Task statement: The expected output is each line in the data below that includes the string "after".

(Collected data)
——————————
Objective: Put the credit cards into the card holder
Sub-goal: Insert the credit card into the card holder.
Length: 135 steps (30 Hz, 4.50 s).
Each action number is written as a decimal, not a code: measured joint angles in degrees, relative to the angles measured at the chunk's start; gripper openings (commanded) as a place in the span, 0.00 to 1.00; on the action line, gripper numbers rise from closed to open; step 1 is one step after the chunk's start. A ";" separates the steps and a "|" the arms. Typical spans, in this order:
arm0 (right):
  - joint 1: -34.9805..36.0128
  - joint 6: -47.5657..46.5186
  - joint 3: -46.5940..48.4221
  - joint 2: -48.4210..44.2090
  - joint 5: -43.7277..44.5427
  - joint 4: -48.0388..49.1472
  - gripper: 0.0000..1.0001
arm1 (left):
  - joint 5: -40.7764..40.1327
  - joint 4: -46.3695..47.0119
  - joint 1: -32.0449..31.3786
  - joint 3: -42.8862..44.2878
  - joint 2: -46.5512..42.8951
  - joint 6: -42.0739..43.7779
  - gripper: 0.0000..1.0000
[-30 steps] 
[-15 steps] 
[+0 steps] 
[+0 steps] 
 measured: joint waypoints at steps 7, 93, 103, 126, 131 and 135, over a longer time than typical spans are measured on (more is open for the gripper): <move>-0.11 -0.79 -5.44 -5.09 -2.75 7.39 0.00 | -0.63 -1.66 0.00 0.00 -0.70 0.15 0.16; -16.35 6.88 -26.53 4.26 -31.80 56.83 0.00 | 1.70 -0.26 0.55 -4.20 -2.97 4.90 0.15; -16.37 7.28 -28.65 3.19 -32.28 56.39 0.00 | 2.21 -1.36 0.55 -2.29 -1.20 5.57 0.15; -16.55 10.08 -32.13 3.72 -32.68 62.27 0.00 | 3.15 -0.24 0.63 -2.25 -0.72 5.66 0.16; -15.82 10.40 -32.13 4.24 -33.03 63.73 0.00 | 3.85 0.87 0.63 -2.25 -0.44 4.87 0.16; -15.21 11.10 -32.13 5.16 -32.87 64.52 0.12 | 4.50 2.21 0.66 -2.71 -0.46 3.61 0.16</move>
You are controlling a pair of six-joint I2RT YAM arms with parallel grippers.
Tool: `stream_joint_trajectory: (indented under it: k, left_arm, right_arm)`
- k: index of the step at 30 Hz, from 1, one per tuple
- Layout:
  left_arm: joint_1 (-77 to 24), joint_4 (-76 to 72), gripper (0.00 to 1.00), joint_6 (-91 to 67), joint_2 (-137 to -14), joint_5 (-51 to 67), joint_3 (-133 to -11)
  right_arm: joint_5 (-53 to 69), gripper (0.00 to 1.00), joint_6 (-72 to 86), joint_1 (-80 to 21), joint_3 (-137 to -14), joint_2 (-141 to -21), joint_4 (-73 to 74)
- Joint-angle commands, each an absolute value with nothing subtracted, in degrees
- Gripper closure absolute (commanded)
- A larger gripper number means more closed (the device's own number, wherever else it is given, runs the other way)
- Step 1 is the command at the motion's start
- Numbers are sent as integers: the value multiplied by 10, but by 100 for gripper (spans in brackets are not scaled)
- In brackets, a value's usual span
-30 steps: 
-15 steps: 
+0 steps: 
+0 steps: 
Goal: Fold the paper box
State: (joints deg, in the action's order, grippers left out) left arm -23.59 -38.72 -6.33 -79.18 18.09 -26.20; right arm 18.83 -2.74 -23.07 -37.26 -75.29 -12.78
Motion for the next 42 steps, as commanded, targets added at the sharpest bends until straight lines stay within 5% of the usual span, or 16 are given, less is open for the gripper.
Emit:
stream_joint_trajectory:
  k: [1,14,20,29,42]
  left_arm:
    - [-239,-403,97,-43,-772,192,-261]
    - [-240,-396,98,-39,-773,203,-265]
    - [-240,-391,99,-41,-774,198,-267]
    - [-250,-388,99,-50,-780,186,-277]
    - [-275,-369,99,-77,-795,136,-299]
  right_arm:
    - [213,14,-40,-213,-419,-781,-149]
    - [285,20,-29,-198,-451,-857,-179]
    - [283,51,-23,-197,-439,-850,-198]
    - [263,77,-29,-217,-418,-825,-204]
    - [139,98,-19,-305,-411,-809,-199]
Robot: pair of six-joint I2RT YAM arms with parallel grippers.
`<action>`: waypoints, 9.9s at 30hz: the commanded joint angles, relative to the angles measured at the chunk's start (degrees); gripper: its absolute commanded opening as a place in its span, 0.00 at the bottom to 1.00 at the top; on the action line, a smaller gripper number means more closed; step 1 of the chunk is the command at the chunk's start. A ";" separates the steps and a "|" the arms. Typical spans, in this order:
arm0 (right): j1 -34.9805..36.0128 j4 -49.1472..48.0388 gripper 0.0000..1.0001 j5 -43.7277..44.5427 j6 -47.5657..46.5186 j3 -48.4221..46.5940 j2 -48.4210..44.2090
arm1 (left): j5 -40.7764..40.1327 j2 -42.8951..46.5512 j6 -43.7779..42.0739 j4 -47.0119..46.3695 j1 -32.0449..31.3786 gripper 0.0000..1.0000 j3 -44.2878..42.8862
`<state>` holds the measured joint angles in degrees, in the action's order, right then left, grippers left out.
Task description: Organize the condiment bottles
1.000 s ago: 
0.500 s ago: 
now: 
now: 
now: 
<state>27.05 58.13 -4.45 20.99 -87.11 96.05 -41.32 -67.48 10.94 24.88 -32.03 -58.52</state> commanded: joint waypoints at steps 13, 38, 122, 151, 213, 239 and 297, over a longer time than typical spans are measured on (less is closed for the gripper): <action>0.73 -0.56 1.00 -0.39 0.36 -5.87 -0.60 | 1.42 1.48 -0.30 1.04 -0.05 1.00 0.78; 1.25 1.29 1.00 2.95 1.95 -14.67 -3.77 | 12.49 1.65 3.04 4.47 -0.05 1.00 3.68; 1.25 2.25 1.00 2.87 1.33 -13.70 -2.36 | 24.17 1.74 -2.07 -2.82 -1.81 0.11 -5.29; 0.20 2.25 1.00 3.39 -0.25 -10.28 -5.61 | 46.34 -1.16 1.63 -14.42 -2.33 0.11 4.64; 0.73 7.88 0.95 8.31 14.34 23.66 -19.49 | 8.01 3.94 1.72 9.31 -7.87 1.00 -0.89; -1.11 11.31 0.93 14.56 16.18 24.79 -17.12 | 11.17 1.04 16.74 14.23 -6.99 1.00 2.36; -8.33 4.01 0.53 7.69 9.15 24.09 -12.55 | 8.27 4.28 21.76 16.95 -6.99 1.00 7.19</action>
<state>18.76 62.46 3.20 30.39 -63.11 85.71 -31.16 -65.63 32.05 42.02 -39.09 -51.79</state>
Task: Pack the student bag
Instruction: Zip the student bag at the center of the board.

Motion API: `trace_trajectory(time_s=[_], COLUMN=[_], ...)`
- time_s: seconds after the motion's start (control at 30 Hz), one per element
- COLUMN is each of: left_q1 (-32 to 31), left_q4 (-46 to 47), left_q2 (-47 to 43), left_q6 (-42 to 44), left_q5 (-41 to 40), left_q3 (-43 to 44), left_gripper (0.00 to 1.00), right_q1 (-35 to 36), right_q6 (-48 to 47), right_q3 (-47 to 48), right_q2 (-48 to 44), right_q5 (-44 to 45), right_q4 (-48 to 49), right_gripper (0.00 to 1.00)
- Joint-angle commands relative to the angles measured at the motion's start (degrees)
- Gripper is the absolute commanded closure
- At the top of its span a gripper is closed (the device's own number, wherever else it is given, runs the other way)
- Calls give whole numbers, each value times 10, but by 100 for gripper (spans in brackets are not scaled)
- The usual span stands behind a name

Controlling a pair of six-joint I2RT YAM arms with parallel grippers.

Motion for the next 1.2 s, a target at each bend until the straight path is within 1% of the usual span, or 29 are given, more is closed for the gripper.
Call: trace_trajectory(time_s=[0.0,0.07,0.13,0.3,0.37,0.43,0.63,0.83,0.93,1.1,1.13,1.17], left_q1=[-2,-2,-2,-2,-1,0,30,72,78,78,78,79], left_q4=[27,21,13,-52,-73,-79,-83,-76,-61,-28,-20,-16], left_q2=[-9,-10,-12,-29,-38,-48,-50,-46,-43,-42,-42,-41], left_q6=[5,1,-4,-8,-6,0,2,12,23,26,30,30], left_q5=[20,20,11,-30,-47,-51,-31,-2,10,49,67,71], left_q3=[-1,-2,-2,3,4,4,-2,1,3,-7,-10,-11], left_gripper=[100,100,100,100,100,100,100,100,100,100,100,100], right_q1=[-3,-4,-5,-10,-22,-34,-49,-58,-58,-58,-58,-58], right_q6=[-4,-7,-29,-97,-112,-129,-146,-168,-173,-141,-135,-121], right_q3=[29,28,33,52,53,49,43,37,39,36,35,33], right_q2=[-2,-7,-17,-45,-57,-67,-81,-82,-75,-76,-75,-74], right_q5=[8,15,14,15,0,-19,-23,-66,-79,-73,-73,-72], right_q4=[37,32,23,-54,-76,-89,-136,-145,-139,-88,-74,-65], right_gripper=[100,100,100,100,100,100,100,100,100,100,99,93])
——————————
The completed task:
Each action number is written as a decimal, not a code: measured joint angles in degrees, relative to the angles measured at the chunk's start; gripper openings (commanded) as a place in the span, 0.00 to 1.00; on the action line, gripper numbers rise from closed to open; step 1 is one step after the chunk's start. A ";" separates the steps and a "|" the arms. Typical spans, in this order:
- time_s: seconds after the motion's start (control at 30 Hz), one per element

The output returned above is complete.